State-of-the-art CA detection uses 2-dimensional gas chromatography combined with electron capture detection (GCxGC-ECD). The GCxGC separation method is able to qualitatively identify groups of CA isomers by carbon chain length and chlorination level, although this is very difficult due to the complex nature of CAs. Advantages of this technique include the detection of lower chlorinated congeners, the high separation power of congeners with different chlorination levels and the ability to detect groups of congeners with equal chlorine levels.
However, the most commonly used method of detection and quantification is either high or low definition gas chromatography followed by electron capture negative ion mass spectrometry (GC-ECNI-MS). Whilst popular, this method has difficulty in accurately separating different congeners with the same chlorine number, and the detection of congeners containing low numbers of chlorine atoms (≤ Cl5). Whilst limited, it can provide valuable information on higher chlorinated congeners to complement analysis by GCxGC-ECD.

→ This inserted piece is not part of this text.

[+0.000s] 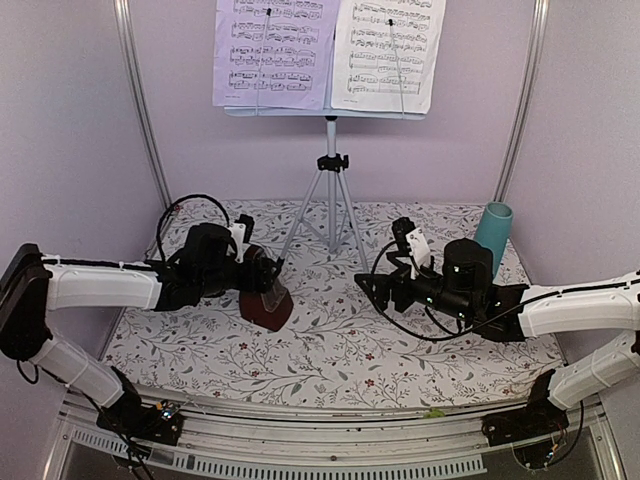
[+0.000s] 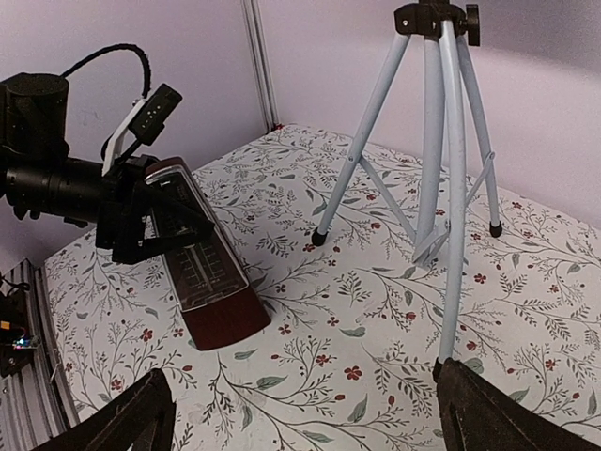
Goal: Set up the instrument practice props
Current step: Pick up the metronome from the center of the board.
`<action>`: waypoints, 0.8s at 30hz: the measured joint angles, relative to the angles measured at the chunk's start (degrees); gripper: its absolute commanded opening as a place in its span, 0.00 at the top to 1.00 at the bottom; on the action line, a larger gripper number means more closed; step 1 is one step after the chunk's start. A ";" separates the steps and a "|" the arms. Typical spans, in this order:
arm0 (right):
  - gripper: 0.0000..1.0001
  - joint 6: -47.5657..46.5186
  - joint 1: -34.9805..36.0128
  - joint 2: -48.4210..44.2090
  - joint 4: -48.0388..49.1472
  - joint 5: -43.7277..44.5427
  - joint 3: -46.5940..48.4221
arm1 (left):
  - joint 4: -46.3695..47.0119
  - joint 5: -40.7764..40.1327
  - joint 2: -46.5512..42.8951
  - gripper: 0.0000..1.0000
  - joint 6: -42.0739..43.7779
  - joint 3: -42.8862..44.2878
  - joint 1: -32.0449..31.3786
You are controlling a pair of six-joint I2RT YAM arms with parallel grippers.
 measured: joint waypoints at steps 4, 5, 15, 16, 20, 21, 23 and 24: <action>0.01 -0.46 0.00 0.00 -0.04 0.13 0.00 | 1.51 0.85 0.42 0.13 0.50 -0.85 0.02; 0.01 -0.55 0.00 0.00 -0.07 0.20 0.02 | 1.73 1.09 0.44 0.13 0.61 -1.03 0.02; 0.01 -0.98 0.00 0.15 -0.83 0.92 0.07 | 3.54 1.40 1.97 0.40 3.06 -1.07 0.02; 0.01 -1.05 0.00 0.15 -0.87 0.92 0.07 | 3.78 1.49 1.99 0.45 3.45 -1.05 0.02; 0.01 -1.33 0.00 0.15 -1.31 0.96 0.28 | 4.96 1.38 2.01 0.58 6.19 -0.42 0.22; 0.01 -1.44 0.00 0.15 -1.44 0.96 0.37 | 5.01 1.66 2.01 0.61 6.75 -0.42 0.26; 0.01 -1.79 0.00 0.15 -1.55 0.98 0.39 | 5.03 2.25 2.01 0.66 7.89 -0.42 0.28; 0.01 -2.03 0.00 0.15 -1.73 1.01 0.39 | 5.01 2.75 1.99 0.68 8.57 -0.42 0.28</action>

There has been a particularly comprehensive review of the current analytical situation in Chemosphere 136, published by van Mourik et al. (2015).
Further limitations in CA analytical methods.

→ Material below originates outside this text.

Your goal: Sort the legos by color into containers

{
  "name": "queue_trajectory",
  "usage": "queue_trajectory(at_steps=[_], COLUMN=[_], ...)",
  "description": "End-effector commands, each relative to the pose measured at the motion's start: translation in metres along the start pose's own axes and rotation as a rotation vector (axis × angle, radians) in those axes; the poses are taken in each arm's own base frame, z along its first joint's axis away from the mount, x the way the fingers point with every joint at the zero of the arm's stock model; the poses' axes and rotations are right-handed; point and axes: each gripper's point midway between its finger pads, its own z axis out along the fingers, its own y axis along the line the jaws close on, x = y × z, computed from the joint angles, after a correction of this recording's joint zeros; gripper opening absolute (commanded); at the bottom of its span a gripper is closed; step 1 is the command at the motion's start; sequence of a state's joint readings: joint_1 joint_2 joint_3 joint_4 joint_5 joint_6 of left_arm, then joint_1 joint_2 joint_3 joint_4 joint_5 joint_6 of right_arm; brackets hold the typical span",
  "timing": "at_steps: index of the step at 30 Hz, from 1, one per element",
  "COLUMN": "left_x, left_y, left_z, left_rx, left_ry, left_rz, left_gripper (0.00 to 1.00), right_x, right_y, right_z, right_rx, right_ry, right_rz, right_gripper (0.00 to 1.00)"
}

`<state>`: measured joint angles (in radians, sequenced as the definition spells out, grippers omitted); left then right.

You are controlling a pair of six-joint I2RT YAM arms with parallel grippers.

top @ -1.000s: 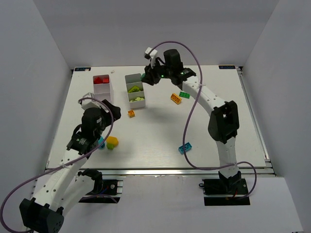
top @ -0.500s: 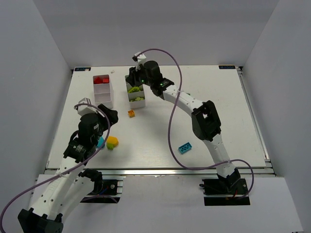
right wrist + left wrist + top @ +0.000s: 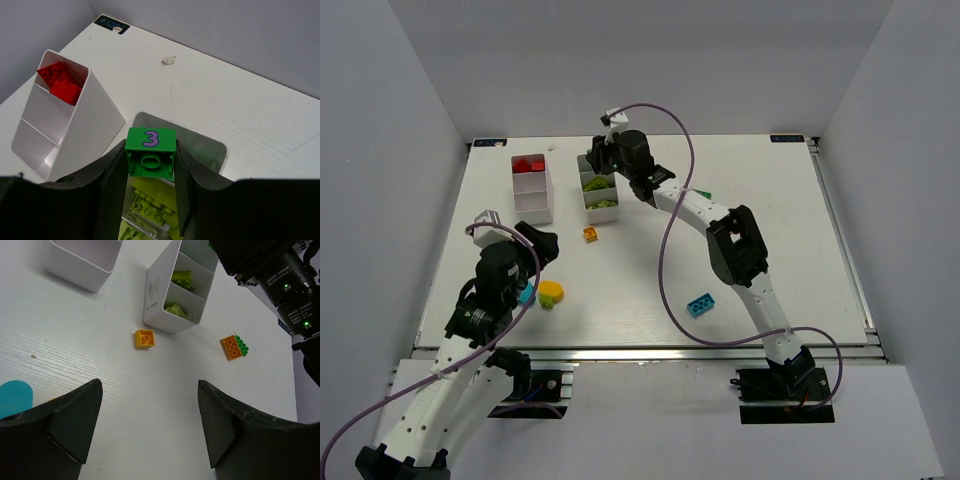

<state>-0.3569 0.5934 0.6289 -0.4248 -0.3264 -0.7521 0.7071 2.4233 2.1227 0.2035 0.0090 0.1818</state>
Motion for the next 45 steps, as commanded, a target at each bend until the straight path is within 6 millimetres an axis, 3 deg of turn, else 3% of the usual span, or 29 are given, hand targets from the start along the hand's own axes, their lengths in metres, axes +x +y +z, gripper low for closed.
queue_trajectory(at_steps=[1, 11, 14, 22, 28, 31, 32, 36, 37, 39, 40, 41, 42, 43, 44, 45], left_x=[0.003, 0.008, 0.008, 0.01, 0.009, 0.01, 0.009, 0.008, 0.007, 0.006, 0.005, 0.005, 0.005, 0.005, 0.004, 0.005], left_y=[0.006, 0.007, 0.006, 0.006, 0.005, 0.005, 0.005, 0.004, 0.004, 0.004, 0.004, 0.004, 0.004, 0.005, 0.003, 0.004], left_z=[-0.001, -0.001, -0.001, 0.001, 0.001, 0.001, 0.001, 0.0, 0.0, -0.001, -0.001, -0.001, -0.002, -0.002, -0.001, -0.001], left_rx=[-0.019, -0.017, -0.018, -0.018, -0.015, -0.015, -0.014, -0.01, -0.012, -0.013, -0.015, -0.013, -0.011, -0.01, -0.004, -0.006], left_ry=[0.007, 0.023, 0.024, 0.03, 0.029, 0.029, 0.028, 0.026, 0.024, 0.021, 0.019, 0.017, 0.015, 0.013, 0.009, 0.009], left_rz=[-0.009, -0.022, -0.025, -0.022, -0.024, -0.024, -0.025, -0.022, -0.02, -0.02, -0.021, -0.022, -0.023, -0.023, -0.027, -0.027], left_gripper=[0.86, 0.86, 0.86, 0.86, 0.86, 0.86, 0.86, 0.86, 0.86, 0.86, 0.86, 0.86, 0.86, 0.86, 0.86, 0.86], right_x=[-0.039, -0.022, -0.018, -0.019, -0.021, -0.023, -0.025, -0.035, -0.04, -0.068, -0.055, -0.084, -0.087, -0.075, -0.091, -0.074], right_y=[0.003, 0.002, 0.0, 0.003, 0.002, 0.0, -0.002, -0.007, -0.009, -0.001, -0.005, -0.01, -0.002, -0.007, -0.027, -0.023], right_z=[0.005, 0.011, 0.013, 0.014, 0.014, 0.013, 0.012, 0.007, 0.004, -0.013, -0.02, -0.039, -0.051, -0.062, -0.079, -0.091], right_rx=[-0.001, -0.008, -0.011, -0.024, -0.024, -0.021, -0.018, -0.011, -0.007, -0.087, -0.105, -0.122, -0.212, -0.264, -0.298, -0.412], right_ry=[-0.136, -0.139, -0.135, -0.142, -0.149, -0.151, -0.153, -0.162, -0.165, -0.202, -0.173, -0.219, -0.229, -0.191, -0.198, -0.109], right_rz=[-0.016, -0.027, -0.032, -0.05, -0.055, -0.055, -0.055, -0.047, -0.047, -0.094, -0.113, -0.145, -0.191, -0.204, -0.223, -0.192], right_gripper=[0.07, 0.27, 0.39, 0.44, 0.56, 0.65, 0.86, 0.89, 0.89, 0.89, 0.89, 0.89, 0.89, 0.89, 0.89, 0.86])
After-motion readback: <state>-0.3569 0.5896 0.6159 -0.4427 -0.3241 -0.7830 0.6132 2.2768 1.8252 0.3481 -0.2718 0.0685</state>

As implied above, there are difficulties with the accurate quantification of CA components. This mostly comes from a need to correct any results obtained, caused by different ammounts and distribution patterns of chlorine atoms (as described above). Existing individual congener standards are not suitable for quantification as they do not match those congeners found in commercially available CA products. Without reference substances that match commercial products, only semi-quantitative analysis of CA components is possible. For both of the detection methods described above, the response of the CA congeners increases as chlorination level goes up. This leads to an over-estimation during the detection of higher chlorinated congeners (i.e. greater numbers of chlorine enhance the signal out of proportion with the increasing molecular weight).
Other limitations include:
- low singal caused by CAs in detection systems;
- CAs large range of octanol-water coefficients (larger than any other organochlorine substance);
- interference by other compounds such as PCBs, insecticides and pesticides;
- lack of consistency in inter-laboratory studies (one article reports over 137% variation in results during an analysis of just one environmental sample!)
These limitations create a source of errors when people analyse CA data. They often incorrectly state that a certain sample contains SCCPs, when actually they mean that the sample contains shorter chain CA constituents of a defined length (e.g. C10 or C11 or C12). This error is often amplified by international differences in the definition of the range of lengths for CAs (SCCPs and MCCPs). In China, for example, CA products are mainly identified by their level of chlorination whilst the carbon chain length may vary from C10 to C20.
Other problems surrounding CAs
CA persistence and bioaccumulation in the environment is often tested using OECD tests. In a paper by Honti and Fenner (ES&T, 2015), the problems surrounding the current OECD 308 tests were described. This very expensive (over 100,000 euros per compound) but necessary (required for many regulatory assessments) test is often criticised for its lack of environmental relevance, non-specific rules on experiment vessel 'shape' (which can affect the ratio between the sediment and water and thus can bias by upto 40% those chemicals which are transformed faster in one media or the other) and lack of clarity on how to analyse any data produced. In order to make this test more applicable, Honti and Fenner argue that by involving additional data sets and by combining any obtained data with results from stirred systems, the OECD 308 data can be given additional ‘value’. As OECD testing also allows for minor modification for highly hydrophobic chemicals (like CAs), all concerned parties should be made aware of this essential information.
In light of regulatory pressure, the CASG is supporting efforts to help clarify the understanding of this test so that any data produced from such methods can be applied with scientific rigour during regulatory processes.